Além disso, foi apenas em 2022 que o atual secretário de Estado dos Assuntos Fiscais, António Mendonça Mendes, defendeu mudanças na retenção na fonte dos Recibos Verdes. Mas ainda nada foi feito.
Compromisso do PS com a AD para avanços fiscais no trabalho independente
O Partido Socialista mostrou-se disponível para aprovar medidas do governo no que respeita à aplicação de tributação progressiva para os trabalhadores independentes. Isso significa reduzir à partida um fator de desigualdade entre trabalhadores por conta de outrem e independentes, por isto: no primeiro caso, a retenção na fonte de IRS é variável, no segundo há uma taxa única de 25%.

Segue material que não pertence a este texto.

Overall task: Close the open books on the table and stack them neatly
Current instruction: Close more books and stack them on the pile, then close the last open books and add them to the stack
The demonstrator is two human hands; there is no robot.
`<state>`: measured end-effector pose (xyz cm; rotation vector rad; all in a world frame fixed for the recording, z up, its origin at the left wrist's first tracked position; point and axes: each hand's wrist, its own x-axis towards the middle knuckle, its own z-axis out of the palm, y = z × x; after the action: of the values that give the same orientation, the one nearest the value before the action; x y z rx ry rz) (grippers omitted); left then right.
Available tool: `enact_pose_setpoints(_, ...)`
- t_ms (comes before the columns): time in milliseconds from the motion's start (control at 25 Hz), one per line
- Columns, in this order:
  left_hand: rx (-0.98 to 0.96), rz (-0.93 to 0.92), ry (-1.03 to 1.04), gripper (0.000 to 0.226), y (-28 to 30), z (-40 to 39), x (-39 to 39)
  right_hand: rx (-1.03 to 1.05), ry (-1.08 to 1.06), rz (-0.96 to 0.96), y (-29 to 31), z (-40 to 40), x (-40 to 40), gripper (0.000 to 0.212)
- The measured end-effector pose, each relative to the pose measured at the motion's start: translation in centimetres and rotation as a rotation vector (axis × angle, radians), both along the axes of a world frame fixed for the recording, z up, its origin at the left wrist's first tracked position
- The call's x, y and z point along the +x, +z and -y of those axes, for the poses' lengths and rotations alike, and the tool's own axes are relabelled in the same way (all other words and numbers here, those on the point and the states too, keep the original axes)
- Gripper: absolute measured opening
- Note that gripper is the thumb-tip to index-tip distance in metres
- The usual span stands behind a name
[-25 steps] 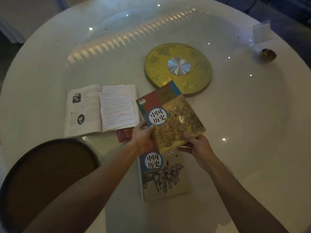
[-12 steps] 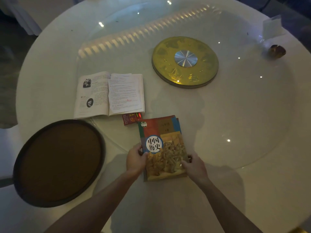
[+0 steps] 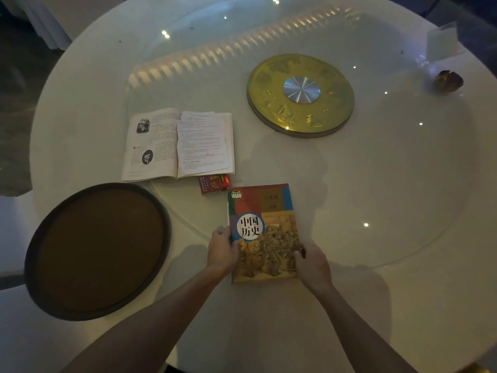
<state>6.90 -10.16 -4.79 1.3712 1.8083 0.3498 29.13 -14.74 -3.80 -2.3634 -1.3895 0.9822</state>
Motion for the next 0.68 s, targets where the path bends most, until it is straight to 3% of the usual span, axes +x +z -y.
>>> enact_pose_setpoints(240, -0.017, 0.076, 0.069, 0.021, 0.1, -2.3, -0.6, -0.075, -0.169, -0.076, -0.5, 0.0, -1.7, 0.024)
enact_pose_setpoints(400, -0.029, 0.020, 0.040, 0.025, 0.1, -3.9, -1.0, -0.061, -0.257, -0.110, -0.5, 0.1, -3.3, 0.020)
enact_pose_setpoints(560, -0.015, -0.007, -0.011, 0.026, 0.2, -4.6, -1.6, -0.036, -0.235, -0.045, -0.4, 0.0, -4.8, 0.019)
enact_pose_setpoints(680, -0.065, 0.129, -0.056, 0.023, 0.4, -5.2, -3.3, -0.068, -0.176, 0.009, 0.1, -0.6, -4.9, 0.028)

Há ainda o ponto da obrigação da declaração trimestral de rendimentos à Segurança Social. Na perspetiva do governo, esta obrigação que recai sobre os trabalhadores independentes poderá não fazer sentido, flexibilizando e tornando mais fácil o processo de declaração de rendimentos para estes trabalhadores.

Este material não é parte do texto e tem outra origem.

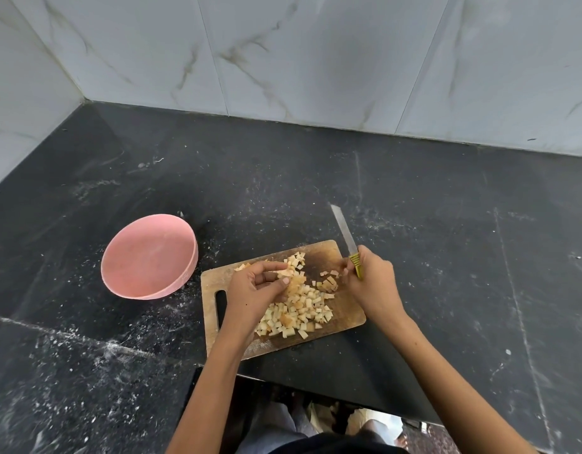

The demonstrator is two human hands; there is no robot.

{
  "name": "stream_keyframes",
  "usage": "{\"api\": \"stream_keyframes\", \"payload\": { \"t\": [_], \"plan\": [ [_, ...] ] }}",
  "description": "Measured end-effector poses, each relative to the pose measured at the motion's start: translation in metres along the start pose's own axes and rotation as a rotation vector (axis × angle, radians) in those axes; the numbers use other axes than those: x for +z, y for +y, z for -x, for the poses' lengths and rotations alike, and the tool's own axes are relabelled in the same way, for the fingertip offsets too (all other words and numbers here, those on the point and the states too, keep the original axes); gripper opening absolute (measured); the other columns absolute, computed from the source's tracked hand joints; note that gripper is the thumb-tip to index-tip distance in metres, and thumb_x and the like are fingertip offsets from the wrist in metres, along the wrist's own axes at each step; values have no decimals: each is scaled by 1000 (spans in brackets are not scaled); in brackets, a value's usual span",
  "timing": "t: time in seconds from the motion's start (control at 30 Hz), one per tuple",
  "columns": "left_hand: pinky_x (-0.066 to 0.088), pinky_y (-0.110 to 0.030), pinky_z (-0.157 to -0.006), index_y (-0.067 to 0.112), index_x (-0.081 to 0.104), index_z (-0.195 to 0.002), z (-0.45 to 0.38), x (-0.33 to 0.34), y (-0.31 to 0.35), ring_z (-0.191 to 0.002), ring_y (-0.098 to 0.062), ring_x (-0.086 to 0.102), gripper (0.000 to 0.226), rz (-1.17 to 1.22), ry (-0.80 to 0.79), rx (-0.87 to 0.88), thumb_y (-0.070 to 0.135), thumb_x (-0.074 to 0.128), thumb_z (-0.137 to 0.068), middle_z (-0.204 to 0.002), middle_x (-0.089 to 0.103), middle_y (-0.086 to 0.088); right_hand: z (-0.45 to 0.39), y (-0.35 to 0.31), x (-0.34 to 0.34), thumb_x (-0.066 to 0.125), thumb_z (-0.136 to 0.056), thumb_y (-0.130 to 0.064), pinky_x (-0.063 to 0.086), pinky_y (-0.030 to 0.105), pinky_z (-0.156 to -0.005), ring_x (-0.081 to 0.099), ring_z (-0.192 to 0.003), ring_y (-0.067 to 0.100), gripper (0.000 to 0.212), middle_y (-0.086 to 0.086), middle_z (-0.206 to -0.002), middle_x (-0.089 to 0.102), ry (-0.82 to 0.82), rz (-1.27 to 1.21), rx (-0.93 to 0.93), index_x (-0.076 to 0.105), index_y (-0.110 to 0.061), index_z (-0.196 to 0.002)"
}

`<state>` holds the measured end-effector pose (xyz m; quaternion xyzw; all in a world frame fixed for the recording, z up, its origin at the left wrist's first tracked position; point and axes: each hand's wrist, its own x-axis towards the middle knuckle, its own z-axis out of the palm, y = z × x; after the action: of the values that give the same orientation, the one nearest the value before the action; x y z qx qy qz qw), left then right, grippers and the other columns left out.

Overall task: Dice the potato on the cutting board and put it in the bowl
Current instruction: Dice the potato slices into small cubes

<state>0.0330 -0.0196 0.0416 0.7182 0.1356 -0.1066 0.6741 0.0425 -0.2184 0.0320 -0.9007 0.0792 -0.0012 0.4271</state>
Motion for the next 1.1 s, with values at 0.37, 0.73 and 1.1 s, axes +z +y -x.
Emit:
{"api": "stream_keyframes", "payload": {
  "t": [0.37, 0.73, 1.1],
  "plan": [
    [55, -20, -68, 17, 73, -94, 7, -3, -4, -86, -12, 69, 21, -45, 99, 33, -1, 67, -86, -95, 73, 2, 0, -6, 14, 58, -87, 3, 48, 9, -68, 64, -83, 4, 31, -4, -92, 70, -84, 10, -49, 47, -24, -75],
    [55, -20, -66, 9, 73, -94, 6, 15, 6, -81, -15, 71, 15, 12, 102, 93, 0, 72, -82, -88, 74, -5, -1, -13, 17, 71, -81, -5, 54, 27, -81, 65, -82, 7, 21, -7, -86, 68, -134, 5, -13, 55, -19, -83],
    [56, -23, -75, 17, 75, -90, 5, 60, -5, -84, -4, 68, 13, -345, 11, 265, 7, 73, -82, -88, 73, 7, 20, 8, -12, 85, -66, -12, 55, 53, -74, 70, -78, 27, 38, 11, -78, 70, -27, -345, 245, 49, -18, -71]
  ]
}}
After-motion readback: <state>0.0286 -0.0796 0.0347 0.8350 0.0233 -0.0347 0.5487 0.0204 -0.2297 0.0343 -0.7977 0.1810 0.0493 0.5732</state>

Note-se que as declarações trimestrais foram aprovadas em 2019, numa tentativa de afinar o grau das contribuições mensais de acordo com os rendimentos reais a cada três meses. Além disso, os trabalhadores independentes já podem escolher contribuir numa gama que vai entre – 25% e + 25% da contribuição calculada por mês. Isso dá mais margem para a gestão da vida financeira.
O que vai mudar na Tributação do trabalho?
O clima de jogo de xadrez político que se vive atualmente na Assembleia da República impede o anúncio de medidas antecipadas. Isto porque tudo deve ser debatido e aprovado com apoio parlamentar. O que neste momento se joga é a aprovação do orçamento para 2025. E, nesse âmbito, o diálogo em particular com o PS será fundamental para a manutenção deste governo.
Assim, espera-se que haja um esforço de conciliação entre aquilo que tinham sido as medidas aprovadas em concertação social por António Costa, e as que serão as medidas da atual AD. Se assim for, a progressividade nos impostos dos recibos verdes e a reforma parcial e antecipada poderão ter luz verde já no próximo ano. Ainda assim, a incerteza mantém-se.
Devemos esperar pelo fim deste ano para ficarmos com uma melhor perceção do que será capaz o executivo de Luís Montenegro em diálogo com Pedro Nuno Santos do Partido Social. As novas medidas em matéria de tributação do trabalho dependerão disso.